Por desgracia, la primavera no era la estación en la que los nogales americanos daban fruto y maduraban.
Sus descubrimientos no servían de nada por el momento.
En los días siguientes, Qin Xiaoyao encontró más castaños en las montañas, así como un gran campo de azufaifos.
Lamentablemente, seguía limitada por la estación.
Aparte de memorizar la ubicación aproximada de estos árboles, no podía hacer nada más.
Aunque la búsqueda de nuevos productos de la montaña para ganar dinero no fue del todo bien, aun así se encontraron con algunas cosas buenas.
Y es que ella y Gran Chica Li habían encontrado otro bosque de bambú en una de las montañas.
Además, este bosque era aún más grande que el de la montaña de enfrente, cerca de la aldea.

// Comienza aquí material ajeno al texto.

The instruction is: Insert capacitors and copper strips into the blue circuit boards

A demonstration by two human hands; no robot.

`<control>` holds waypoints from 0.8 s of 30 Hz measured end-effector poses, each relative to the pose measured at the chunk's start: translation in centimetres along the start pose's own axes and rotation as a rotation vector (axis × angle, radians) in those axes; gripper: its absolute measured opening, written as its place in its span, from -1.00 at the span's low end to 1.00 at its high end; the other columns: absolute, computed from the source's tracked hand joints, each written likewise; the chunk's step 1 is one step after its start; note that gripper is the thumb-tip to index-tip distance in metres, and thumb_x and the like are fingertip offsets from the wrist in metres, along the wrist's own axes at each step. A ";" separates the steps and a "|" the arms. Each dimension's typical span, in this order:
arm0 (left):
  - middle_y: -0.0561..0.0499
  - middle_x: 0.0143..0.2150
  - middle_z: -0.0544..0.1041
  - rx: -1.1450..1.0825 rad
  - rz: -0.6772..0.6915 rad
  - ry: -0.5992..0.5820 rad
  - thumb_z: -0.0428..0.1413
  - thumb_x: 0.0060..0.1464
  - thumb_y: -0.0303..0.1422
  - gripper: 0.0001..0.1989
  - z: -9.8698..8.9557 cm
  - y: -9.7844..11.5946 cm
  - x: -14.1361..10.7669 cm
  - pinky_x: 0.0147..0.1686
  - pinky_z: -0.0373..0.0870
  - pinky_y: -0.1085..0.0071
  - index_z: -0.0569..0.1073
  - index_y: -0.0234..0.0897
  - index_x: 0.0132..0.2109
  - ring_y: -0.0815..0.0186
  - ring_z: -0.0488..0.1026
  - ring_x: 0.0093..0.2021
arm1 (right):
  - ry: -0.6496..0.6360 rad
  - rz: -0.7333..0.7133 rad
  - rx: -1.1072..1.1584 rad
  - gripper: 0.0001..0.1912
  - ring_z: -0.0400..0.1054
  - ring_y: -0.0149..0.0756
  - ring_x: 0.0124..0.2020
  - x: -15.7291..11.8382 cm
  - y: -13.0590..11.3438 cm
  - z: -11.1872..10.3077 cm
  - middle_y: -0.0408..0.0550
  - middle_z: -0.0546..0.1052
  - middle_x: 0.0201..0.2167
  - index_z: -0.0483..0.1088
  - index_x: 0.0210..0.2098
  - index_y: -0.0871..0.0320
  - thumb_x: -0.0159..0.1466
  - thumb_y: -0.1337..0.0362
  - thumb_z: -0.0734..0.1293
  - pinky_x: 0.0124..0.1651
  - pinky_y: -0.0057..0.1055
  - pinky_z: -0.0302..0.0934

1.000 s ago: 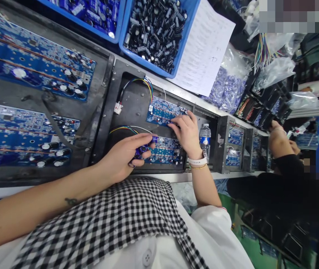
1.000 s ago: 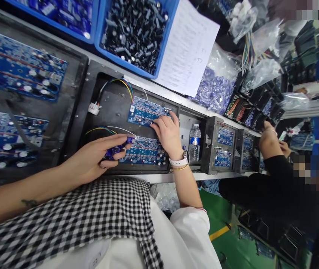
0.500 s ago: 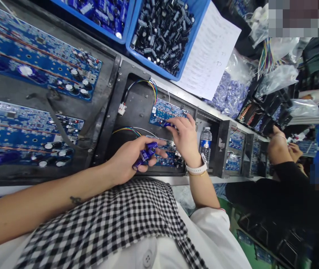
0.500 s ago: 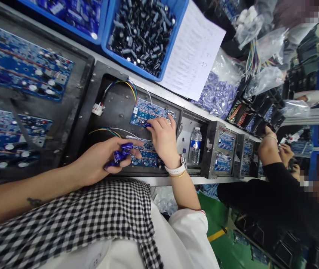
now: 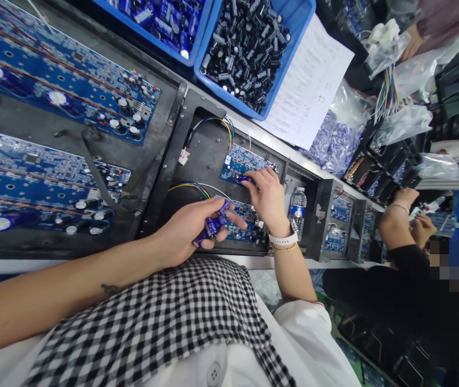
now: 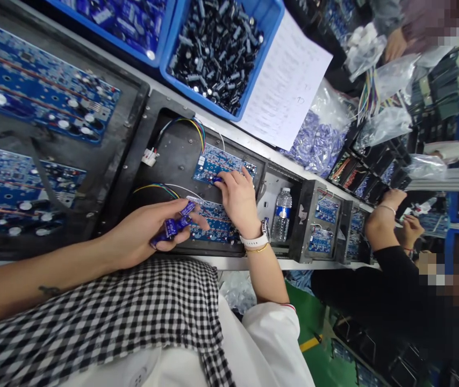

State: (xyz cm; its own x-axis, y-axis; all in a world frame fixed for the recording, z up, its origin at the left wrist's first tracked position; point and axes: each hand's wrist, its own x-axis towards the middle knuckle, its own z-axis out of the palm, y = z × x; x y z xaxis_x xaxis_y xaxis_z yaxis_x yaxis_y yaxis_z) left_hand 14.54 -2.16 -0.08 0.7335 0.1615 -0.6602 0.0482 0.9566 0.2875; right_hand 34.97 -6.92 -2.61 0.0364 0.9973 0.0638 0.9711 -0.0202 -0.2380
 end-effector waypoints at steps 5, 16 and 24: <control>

Y también vivían muchas ratas de bambú en él.
Además, después de ver el aspecto que tenían las ratas de bambú, el Jefe Fang accedió a seguir comprando las ratas de bambú de Qin Xiaoyao.
Y era una compra de gran volumen, con una adquisición diaria temporal de 50 catties de carne de rata de bambú.
Para mantener el secreto, incluso le pidió a Qin Xiaoyao que procesara la carne antes de enviársela.
La carne de rata de bambú procesada costaba 20 monedas de cobre por catty.
Solo los ingresos diarios de la carne de rata de bambú ascendían a un tael de plata.
Estos ingresos compensaron la escasez de ganancias de Qin Xiaoyao por el agotamiento de los ñames chinos, lo que la hizo sentirse más tranquila.
Sin embargo, Qin Xiaoyao también sabía que, aunque pudiera cazar ratas de bambú en tres bosques, su número era limitado.
El negocio de la venta de carne de rata de bambú estaba destinado a no durar mucho.
Por lo tanto, empezó a poner en marcha el negocio de los huevos centenarios.
Después de que la Señora Liu la ayudara a coser los guantes, preparó el primer lote de huevos centenarios.
Luego, envolvió algunos de los huevos de gallina y de pato que había comprado recientemente para conservarlos y convertirlos en huevos centenarios.
Después, Qin Xiaoyao metió los huevos centenarios envueltos en la jarra que había comprado y la selló.
—Hay muy pocos huevos en la aldea.
Compraré más en el pueblo después de vender algunas mercancías —dijo Qin Xiaoyao.
La Señora Liu se quedó de piedra.
—Ahora que lo he calculado, puedo recoger entre 40 y 50 huevos al día.
¿Y eso todavía se considera poco?
—Sí.
—Qin Xiaoyao miró a la Señora Liu.
—Quiero recoger más de 200 al día.
El negocio de la Mansión Fortuna iba cada vez mejor, por lo que podían gastar fácilmente hasta 200 huevos centenarios cada día.
Además, los huevos centenarios con pimiento verde serían aún más populares en verano.
Para entonces, puede que ni siquiera 200 al día fueran suficientes.
—¿Doscientos?
—La Señora Liu estaba un poco sorprendida.
Al ver a su nuera asentir, se calmó un poco.
—Pero los huevos de gallina y de pato son frágiles.
Si compras demasiados, ¿cómo los vas a transportar de vuelta?
—dijo preocupada.
Qin Xiaoyao miró la paja que había junto a la Señora Liu.
—Hagamos unas hueveras.
Pueden absorber los golpes.
—¿Hueveras?
—La Señora Liu estaba perpleja.
Qin Xiaoyao se rio entre dientes.
—Madre lo sabrá cuando las haya hecho.